:: HOW TO COMPLETE THIS TASK ::
Find every line below where the string "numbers" shows up, and copy those lines.

:: RECORDED DATA ::
▽

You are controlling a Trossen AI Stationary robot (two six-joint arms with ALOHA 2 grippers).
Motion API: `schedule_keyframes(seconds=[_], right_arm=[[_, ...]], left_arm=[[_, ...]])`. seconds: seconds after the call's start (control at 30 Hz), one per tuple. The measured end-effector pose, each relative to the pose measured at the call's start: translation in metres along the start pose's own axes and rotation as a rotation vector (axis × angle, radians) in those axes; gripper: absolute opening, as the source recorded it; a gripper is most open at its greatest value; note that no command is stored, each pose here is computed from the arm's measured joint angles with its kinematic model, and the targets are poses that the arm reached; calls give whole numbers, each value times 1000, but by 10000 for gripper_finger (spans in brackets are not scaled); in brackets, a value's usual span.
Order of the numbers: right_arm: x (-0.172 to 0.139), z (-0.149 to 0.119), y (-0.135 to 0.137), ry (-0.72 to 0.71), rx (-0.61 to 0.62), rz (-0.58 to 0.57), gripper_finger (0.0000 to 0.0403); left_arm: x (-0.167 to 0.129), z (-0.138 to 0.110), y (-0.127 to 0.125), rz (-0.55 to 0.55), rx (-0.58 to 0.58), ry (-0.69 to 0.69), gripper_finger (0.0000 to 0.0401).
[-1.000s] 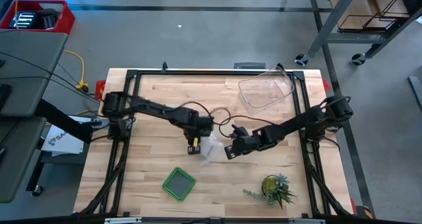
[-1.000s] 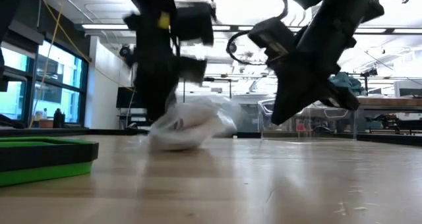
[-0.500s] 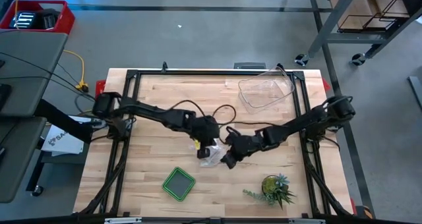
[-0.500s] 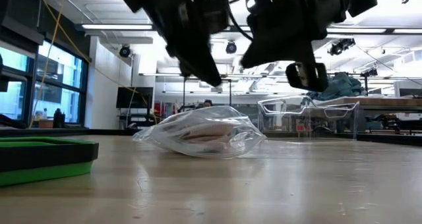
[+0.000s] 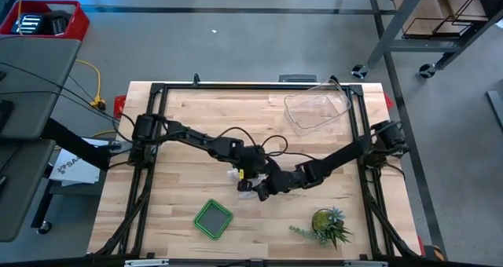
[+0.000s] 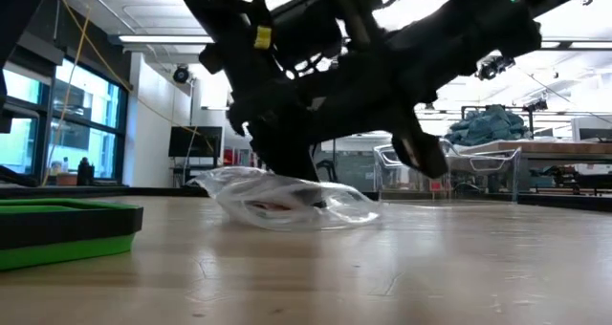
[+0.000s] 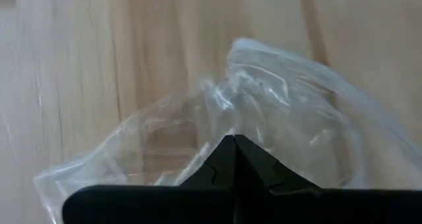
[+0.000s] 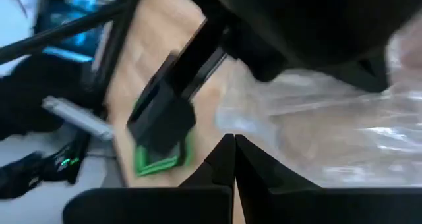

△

:: ANSWER ::
Motion API: `schedule_keyframes(seconds=[_], right_arm=[[_, ...]], left_arm=[[_, ...]])`. seconds: seconds after the call's start (control at 30 Hz), one per tuple. The measured end-effector pose, each relative to the pose measured at the call's start: translation in metres along the start pose's own axes and rotation as a rotation vector (axis × angle, radians) in those axes; gripper: absolute opening, as the source recorded it; a gripper is most open at its greatest value; note that no command is stored, each pose here is computed from the arm's measured joint angles with its kinematic model, and the targets are poses that the arm reached; calls give whole numbers, each value times 1000, but by 10000 for gripper_finger (spans in brackets are not scaled); in brackets, a value's usual span.
Order of the numbers: right_arm: x (-0.172 to 0.139), z (-0.149 to 0.119), y (-0.135 to 0.137), ry (-0.72 to 0.71), rx (-0.61 to 0.62), rz (-0.58 to 0.57), gripper_finger (0.0000 to 0.0403); left_arm: x (-0.167 to 0.129), z (-0.138 to 0.110), y (-0.127 to 0.125), rz (-0.55 to 0.55), rx (-0.58 to 0.58), ry (-0.69 to 0.69), gripper_finger (0.0000 to 0.0401).

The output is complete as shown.